En effet, l’application mobile, rachetée en 2014 par Facebook, a été utilisée par l’auteur de l’attentat survenu la semaine dernière dans la capitale britannique, qui a causé la mort de quatre personnes, trois piétons et un policier. Au cœur de la controverse, WhatsApp s’est empressée de manifester sa volonté de collaborer, promettant une coopération avec les autorités pour faire avancer l’enquête.
Il reste toutefois à déterminer jusqu’où WhatsApp est en mesure de fournir son aide. Dans une toute autre affaire, WhatsApp avait expliqué aux autorités brésiliennes, qui exigeaient un accès au contenu des communications échangées dans le cadre d’une enquête sur un réseau de trafiquants de drogues, son incapacité à fournir les messages en clair du fait de la manière dont l’infrastructure de sécurité a été pensée.
« Dans le cas où les messages sont supprimés ou perdus pour une raison quelconque, nous ne pouvons pas vous aider à récupérer les messages, car nous ne sauvegardons pas votre historique de discussions de WhatsApp dans notre système », lit-on par exemple dans la foire aux questions mise à disposition par le service. En effet, rien n’est stocké sur les serveurs de WhatsApp.
« WhatsApp ne peut pas fournir d’informations que nous n’avons pas », avait ajouté un porte-parole. « Nous avons coopéré dans toute la mesure de nos capacités dans cette affaire, et tout en respectant le travail important des autorités judiciaires ». WhatsApp utilise en effet une méthode de chiffrement de bout en bout dont la clé de déchiffrement n’est pas en sa possession.

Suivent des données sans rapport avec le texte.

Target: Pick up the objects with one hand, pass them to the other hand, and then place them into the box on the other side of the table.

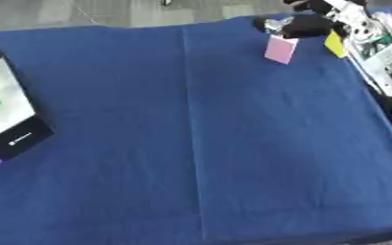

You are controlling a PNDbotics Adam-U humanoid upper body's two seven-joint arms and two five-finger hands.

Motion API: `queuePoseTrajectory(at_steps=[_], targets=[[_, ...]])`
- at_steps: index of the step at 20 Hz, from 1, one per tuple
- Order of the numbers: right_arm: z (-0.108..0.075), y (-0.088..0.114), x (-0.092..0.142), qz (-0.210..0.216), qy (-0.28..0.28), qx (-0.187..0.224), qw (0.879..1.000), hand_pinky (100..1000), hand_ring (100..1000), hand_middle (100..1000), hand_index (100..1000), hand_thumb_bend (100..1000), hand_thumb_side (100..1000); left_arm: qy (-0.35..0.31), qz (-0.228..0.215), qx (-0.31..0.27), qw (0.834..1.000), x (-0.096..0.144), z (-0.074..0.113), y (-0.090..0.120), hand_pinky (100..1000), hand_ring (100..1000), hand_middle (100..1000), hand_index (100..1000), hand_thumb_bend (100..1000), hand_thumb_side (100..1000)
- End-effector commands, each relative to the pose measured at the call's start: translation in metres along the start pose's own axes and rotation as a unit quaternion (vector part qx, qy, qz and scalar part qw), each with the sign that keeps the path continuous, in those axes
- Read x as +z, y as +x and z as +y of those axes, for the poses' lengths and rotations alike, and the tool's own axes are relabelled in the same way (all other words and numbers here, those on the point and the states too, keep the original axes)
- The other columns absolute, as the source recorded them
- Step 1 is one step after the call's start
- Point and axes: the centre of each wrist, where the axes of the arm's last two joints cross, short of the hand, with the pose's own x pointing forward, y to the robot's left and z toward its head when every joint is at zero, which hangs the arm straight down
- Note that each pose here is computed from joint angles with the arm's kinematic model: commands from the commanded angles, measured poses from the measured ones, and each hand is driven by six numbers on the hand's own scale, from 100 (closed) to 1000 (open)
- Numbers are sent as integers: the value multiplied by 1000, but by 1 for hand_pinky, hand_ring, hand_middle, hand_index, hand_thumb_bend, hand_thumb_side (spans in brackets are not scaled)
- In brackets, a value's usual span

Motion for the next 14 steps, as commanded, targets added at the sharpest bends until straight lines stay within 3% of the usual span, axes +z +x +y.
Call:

Le chiffrement sur WhatsApp
Le système utilisé par WhatsApp s’appuie sur le protocole open source de Signal conçu par Open Whisper Systems, une organisation montée par l’activiste Moxie Marlinspike, un expert en cryptographie. Celle-ci est à l’origine du service de messagerie chiffrée Signal, que le lanceur d’alerte Edward Snowden recommande chaudement : « utilisez n’importe quoi [fait] par Open Whisper Systems ».
Le chiffrement de bout en bout consiste à faire en sorte que seuls les participants à une discussion puissent lire les messages qu’ils s’échangent. Quand cette sécurité est en place, même le fournisseur du service n’est pas en mesure de voir le contenu de la conversation. Il se retrouve alors dans l’incapacité de répondre favorablement aux requêtes judiciaires ou administratives de déchiffrement.
La conception de WhatsApp a toutefois quelques points faibles, mais qui s’expliquent avant tout par la volonté d’intégrer des fonctionnalités bien précises. Plusieurs experts reconnus en cryptographie considèrent toutefois que « WhatsApp […] figure parmi les meilleures options pour une communication sécurisée », en protégeant effectivement « les gens face à la surveillance de masse ».
Par ailleurs, WhatsApp a encore répété en début d’année que « WhatsApp ne fournit pas de porte dérobée aux gouvernements dans ses systèmes et se dresserait contre toute demande visant à en instaurer une ». Pour toutes ces raisons, on voit mal comment WhatsApp pourrait aller beaucoup plus loin dans son aide que la fourniture éventuelle des métadonnées d’une conversation.
La question du chiffrement des télécommunications n’est en tout cas pas neuve outre-Manche. Début 2015, le premier ministre d’alors, David Cameron, avait appelé à bannir toutes les solutions de communication qui permettent à deux personnes d’assurer la confidentialité de leurs échanges. Quatre ans auparavant, lors des émeutes à Londres, la question de la surveillance de ces services s’était aussi posée.